BAR UNDER ORDER II RULE 2 OF THE CIVIL PROCEDURE CODE, 1908
Before proceeding, it would be worthwhile to note the provision contained in Order II Rule 2 of CPC which provides that;
2. Suit to include the whole claim—
(1) Every suit shall include the whole of the claim which the plaintiff is entitled to make in respect of the cause of action; but a plaintiff may relinquish any portion of his claim in order to bring the suit within the jurisdiction of any Court.
(2) Relinquishment of part of claim — Where a plaintiff omits to sue in respect of, or intentionally relinquishes, any portion of his claim he shall not afterwards sue in respect of the portion so omitted or relinquished.
(3) Omission to sue for one of several reliefs—A person entitled to more than one relief in respect of the same cause of action may sue for all or any of such reliefs; but if he omits, except with the leave of the Court, to sue for all such reliefs, he shall not afterwards sue for any relief so omitted.”
The provisions of Order II Rule 2 indicate that if a plaintiff is entitled to several reliefs against the defendant in respect of the same cause of action, he cannot split up the claim so as to omit one part of the claim and sue for the other. If the cause of action is the same, the plaintiff has to place all his claims before the Court in one suit as Order II Rule 2 is based on the cardinal principle that the defendant should not be vexed twice for the same cause. One of the objects of Order II Rule 2 is to avoid multiplicity of petitions.
The Rule postulated under Order II Rule 2 does not mandate that when several causes of action arise from one transaction, the plaintiff should sue for all of them in one suit. In fact, what the rule lays down is that where there is one entire cause of action, the plaintiff cannot split the cause of action into parts so as to bring separate suits in respect of those parts.
A plea of bar under Order II Rule 2 is a highly technical plea. It tends to defeat justice and to deprive the party of a legitimate right. Therefore, care must be taken to see that complete identity of cause of action is established. Where the essential requirement for the applicability of Order II Rule 2, namely, the identity of cause of action in the previous suit and the subsequent suit was not established, the subsequent suit could not be said to be barred under Order II Rule 2.

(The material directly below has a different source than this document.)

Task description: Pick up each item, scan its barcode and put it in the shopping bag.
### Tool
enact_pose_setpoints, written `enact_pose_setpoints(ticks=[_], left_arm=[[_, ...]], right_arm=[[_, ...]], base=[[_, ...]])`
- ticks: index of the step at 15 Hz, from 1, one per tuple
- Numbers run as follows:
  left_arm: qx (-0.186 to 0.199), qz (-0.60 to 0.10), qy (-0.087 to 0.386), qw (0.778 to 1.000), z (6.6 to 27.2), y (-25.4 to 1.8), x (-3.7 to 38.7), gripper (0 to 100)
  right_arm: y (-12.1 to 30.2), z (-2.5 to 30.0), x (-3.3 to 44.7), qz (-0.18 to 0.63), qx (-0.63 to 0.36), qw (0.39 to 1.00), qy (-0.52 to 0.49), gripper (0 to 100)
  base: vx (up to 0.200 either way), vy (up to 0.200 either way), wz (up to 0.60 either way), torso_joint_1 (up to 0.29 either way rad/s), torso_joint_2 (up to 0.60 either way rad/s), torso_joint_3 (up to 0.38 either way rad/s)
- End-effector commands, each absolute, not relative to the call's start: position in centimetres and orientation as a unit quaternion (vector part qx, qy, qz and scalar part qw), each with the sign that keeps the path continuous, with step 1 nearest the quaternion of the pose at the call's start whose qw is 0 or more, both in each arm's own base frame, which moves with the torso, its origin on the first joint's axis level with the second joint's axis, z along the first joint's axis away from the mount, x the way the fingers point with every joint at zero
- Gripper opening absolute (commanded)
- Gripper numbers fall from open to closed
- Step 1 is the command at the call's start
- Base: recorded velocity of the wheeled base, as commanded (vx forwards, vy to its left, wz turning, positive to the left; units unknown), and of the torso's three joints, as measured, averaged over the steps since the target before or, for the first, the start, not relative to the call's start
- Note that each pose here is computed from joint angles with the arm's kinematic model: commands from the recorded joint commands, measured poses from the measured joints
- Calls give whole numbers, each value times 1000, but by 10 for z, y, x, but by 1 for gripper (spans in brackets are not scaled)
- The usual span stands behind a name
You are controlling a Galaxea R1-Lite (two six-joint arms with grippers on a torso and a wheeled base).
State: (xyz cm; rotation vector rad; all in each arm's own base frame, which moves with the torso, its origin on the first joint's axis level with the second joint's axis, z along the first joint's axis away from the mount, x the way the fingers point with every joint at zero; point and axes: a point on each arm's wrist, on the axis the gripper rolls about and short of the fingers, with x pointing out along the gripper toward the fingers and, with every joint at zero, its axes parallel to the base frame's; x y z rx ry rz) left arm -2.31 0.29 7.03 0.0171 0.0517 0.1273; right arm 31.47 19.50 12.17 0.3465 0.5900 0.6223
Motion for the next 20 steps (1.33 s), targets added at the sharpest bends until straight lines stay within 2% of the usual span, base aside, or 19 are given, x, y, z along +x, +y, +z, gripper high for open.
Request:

The law relating to bar created under Order II Rule 2 of the CPC is to be noted. The Apex Court in the case of Deva Ram vs. Ishwar Chand has set out the underlying principle for application of Order II Rule 2. Relevant extract is reproduced:
“12 ....a bare perusal of the above provisions would indicate that if a Plaintiff is entitled to several reliefs against the Defendant in respect of the same cause of action, he cannot split up the claim so as to omit one part of the claim and sue for the other. If the cause of action is the same, the Plaintiff has to place all his claims before the Court in one suit as Order II, Rule 2 is based on the cardinal principle that the Defendant should not be vexed twice for the same cause”.
15. In Sidramappa v. Rajashetty and Ors. MANU/SC/0396/1969 :  3 SCR 319, it was laid down that if the cause of action on the basis of which the previous suit was brought, does not form the foundation of the subsequent suit and in the earlier suit the plaintiff could not have claimed the relief which he sought in the subsequent suit, the latter namely, the subsequent suit, will not be barred by the rule contained in Order II Rule 2, CPC. In Gurbux Singh v. Bhura Lal MANU/SC/0241/1964 : 7SCR831, it was observed :
In order that a plea of a bar under Order 2 Rule 2(3), Civil Procedure Code should succeed the defendant who raises the plea must make out (1) that the second suit was in respect of the same cause of action as that on which the previous suit was based; (2) that in respect of that cause of action the plaintiff was entitled to more than one relief; (3) that being thus entitled to more than one relief the plaintiff, without leave obtained from the Court, omitted to sue for the relief for which the second suit had been filed. From this analysis, it would be seen that the defendant would have to establish primarily and to start with, the precise cause of action upon which the previous suit was filed, for unless there is identity between the cause of action on which the earlier suit was filed and that on which the claim in the later suit is based there would be no scope for the application of the bar.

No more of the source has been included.